Unit 3 - Life on earth Flashcards
What is a habitat?
Where an organism lives.
What is a population?
The total number of living organisms of one type/species living in a habitat.
What is a community?
A community is made up of all the living organisms of all types in an ecosystem.
What is an ecosystem?
An ecosystem consists of all the organisms living in a habitat and the non-living components with which the organisms interact. This includes the interactions of organisms in food webs.
What is a species?
A group of similar organisms who can reproduce to produce fertile offspring.
What is Biodiversity?
The term used to describe the variety of living things found in an ecosystem.
What is a herbivore?
An animal that eats plants
What is a carnivore?
An animal that eats other animals
What is an omnivore?
An animal that eats both plants and other animals
What is a producer?
A green plant that produces food by photosynthesis
What is a consumer?
An animal that eats other organisms for energy
What is a predator?
An animal which hunts and eats other animals
What is a prey?
An animal which hunts and eats other animals
What is a niche?
The role an animal plays within it’s community
What is photosynthesis?
A series of enzyme controlled reactions occurring in green plant cells
What happens in the first stage of photosynthesis?
In the light reactions stage, light is trapped by chlorophyll in chloroplast. The light is the converted into ATP and the light splits water taken in from the roots into hydrogen and oxygen. Oxygen then diffuses out of the plant as a waste product and the two raw material hydrogen and ATP are carried on to the next stage.
What happens in the second stage of photosynthesis?
In carbon fixation, CO2 in the atmosphere diffuses into the plant and meets the two raw materials from the light reactions hydrogen and ATP. The hydrogen and the carbon dioxide fuse together with the energy provided by the ATP to produce glucose
What can the glucose from photosynthesis be used for?

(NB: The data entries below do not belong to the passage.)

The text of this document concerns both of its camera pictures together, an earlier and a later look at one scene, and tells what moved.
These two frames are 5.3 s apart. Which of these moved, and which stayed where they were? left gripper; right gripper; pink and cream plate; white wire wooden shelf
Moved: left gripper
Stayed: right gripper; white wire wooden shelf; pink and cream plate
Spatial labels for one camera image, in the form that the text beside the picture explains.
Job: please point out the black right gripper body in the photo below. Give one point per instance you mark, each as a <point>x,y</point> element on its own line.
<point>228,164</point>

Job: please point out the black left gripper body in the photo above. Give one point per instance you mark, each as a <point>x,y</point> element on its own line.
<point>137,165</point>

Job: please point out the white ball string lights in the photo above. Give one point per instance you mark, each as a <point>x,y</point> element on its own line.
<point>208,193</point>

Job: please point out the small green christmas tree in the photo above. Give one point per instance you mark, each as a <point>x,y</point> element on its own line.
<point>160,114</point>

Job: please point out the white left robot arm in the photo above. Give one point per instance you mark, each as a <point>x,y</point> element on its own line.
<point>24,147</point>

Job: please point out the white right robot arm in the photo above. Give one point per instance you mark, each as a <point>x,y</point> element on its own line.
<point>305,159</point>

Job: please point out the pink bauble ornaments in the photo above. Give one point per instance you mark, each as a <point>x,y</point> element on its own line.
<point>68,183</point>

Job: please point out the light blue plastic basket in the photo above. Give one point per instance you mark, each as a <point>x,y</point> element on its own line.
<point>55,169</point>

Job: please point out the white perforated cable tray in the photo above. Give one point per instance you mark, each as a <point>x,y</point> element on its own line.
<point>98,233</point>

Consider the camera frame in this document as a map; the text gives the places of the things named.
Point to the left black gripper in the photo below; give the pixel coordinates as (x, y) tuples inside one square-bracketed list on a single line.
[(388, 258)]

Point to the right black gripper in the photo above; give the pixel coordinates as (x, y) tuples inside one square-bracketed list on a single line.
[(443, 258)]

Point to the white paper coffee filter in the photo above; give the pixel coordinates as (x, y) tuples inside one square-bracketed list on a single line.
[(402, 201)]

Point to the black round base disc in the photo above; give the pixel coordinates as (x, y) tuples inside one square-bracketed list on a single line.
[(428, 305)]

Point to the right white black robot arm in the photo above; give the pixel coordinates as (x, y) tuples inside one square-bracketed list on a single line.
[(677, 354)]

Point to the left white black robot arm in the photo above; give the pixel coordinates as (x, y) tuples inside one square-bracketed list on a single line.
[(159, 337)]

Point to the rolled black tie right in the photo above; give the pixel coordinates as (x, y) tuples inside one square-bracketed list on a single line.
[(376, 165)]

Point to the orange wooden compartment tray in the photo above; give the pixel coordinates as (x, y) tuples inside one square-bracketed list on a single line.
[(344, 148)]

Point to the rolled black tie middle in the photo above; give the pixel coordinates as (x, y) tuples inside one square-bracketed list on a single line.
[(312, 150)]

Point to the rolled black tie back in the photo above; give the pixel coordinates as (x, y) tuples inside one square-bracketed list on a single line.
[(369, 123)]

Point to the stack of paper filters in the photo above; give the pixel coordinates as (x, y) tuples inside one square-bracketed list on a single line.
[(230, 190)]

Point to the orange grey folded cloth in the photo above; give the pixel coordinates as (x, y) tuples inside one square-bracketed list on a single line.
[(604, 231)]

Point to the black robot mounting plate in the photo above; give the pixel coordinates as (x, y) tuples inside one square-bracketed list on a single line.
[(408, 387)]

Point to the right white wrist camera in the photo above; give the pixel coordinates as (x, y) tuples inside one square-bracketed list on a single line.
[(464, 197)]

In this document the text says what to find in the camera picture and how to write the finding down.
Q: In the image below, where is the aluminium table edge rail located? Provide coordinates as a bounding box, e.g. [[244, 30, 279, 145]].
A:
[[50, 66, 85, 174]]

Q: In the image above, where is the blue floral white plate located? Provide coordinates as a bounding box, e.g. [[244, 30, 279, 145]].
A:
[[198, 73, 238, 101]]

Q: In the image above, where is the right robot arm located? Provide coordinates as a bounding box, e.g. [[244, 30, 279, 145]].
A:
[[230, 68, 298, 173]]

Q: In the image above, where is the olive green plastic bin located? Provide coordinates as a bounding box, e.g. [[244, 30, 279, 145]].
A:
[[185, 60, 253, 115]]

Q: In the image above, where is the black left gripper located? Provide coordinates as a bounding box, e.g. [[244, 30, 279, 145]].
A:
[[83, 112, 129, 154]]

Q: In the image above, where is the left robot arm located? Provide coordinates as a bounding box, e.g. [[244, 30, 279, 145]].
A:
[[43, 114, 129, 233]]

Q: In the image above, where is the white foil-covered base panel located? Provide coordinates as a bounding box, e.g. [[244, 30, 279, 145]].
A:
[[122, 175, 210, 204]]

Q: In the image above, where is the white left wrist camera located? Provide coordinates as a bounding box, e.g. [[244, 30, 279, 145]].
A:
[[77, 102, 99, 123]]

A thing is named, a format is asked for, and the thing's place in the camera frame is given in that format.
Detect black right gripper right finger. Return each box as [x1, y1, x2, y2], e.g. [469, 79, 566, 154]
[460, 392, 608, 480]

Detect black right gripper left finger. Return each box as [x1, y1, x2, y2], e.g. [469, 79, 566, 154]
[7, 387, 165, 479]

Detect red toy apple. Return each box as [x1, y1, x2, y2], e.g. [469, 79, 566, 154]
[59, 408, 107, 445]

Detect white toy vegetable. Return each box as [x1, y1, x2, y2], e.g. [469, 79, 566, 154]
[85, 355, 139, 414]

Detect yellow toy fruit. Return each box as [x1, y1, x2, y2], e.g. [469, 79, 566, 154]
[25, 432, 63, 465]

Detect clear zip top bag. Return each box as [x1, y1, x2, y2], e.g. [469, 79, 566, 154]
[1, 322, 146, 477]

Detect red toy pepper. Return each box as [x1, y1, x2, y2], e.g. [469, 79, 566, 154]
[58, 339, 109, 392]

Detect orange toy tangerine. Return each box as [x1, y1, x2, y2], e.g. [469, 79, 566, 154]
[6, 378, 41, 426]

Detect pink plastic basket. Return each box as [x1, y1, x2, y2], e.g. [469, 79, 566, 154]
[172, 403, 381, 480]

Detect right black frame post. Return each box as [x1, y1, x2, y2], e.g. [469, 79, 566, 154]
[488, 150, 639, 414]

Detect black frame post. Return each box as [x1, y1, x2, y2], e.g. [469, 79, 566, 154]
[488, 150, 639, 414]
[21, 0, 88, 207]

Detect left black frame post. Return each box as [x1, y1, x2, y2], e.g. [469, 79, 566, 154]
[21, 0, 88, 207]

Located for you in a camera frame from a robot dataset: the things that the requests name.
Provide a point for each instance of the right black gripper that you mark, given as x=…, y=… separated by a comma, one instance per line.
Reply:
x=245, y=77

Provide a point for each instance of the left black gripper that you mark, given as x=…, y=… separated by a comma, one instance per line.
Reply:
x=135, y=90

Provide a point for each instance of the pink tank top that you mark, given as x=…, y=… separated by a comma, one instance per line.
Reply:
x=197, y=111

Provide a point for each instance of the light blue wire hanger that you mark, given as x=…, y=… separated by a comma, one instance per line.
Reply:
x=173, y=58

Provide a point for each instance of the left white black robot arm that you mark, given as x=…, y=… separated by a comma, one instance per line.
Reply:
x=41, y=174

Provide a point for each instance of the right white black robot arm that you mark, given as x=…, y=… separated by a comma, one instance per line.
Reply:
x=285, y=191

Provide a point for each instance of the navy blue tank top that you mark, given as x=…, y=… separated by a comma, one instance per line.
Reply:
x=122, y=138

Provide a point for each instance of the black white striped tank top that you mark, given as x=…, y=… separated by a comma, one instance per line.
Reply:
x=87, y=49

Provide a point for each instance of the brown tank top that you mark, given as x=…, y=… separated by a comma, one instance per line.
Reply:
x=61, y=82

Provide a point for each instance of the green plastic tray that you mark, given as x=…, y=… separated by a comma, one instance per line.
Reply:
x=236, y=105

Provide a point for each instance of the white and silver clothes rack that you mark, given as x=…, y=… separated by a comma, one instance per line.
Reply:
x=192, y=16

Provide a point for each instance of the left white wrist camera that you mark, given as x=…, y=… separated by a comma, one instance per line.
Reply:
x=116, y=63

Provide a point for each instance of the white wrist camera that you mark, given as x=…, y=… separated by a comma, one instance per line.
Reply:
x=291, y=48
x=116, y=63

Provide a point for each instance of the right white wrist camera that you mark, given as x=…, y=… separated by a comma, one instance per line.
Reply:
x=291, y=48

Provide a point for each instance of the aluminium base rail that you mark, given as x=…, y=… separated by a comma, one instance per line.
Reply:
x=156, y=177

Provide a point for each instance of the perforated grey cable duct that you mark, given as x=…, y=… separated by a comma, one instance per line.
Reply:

The chemical energy in the sugar is used in respiration, stored as starch or used to make cellulose for the plants cell walls (structural). The plant can also make fat and proteins from these carbohydrates.
How do plants get nitrates and what do they use them for?
Plants absorb nitrates dissolved in soil water through their roots and are needed to synthesise amino acids which are needed by both plants and animals to synthesise proteins
What is a mutation?
A mutation is a random change to genetic material, they occur spontaneously and are the only source of new alleles
What does mutation create?
Mutations create variation within a population making it possible to evolve and change overtime in response to changing environmental conditions
What is speciation?
- Speciation is the formation of a new species and occurs after part of a population becomes isolated by an isolation barrier which could be geographical ecological or behavioural/reproductive.
- Different mutations occur in each sub-population and natural selection selects for different mutations in each group due to different selection pressures.
- Each sub-population evolves until they become so genetically different they are two different species which can no longer reproduce to produce fertile offspring.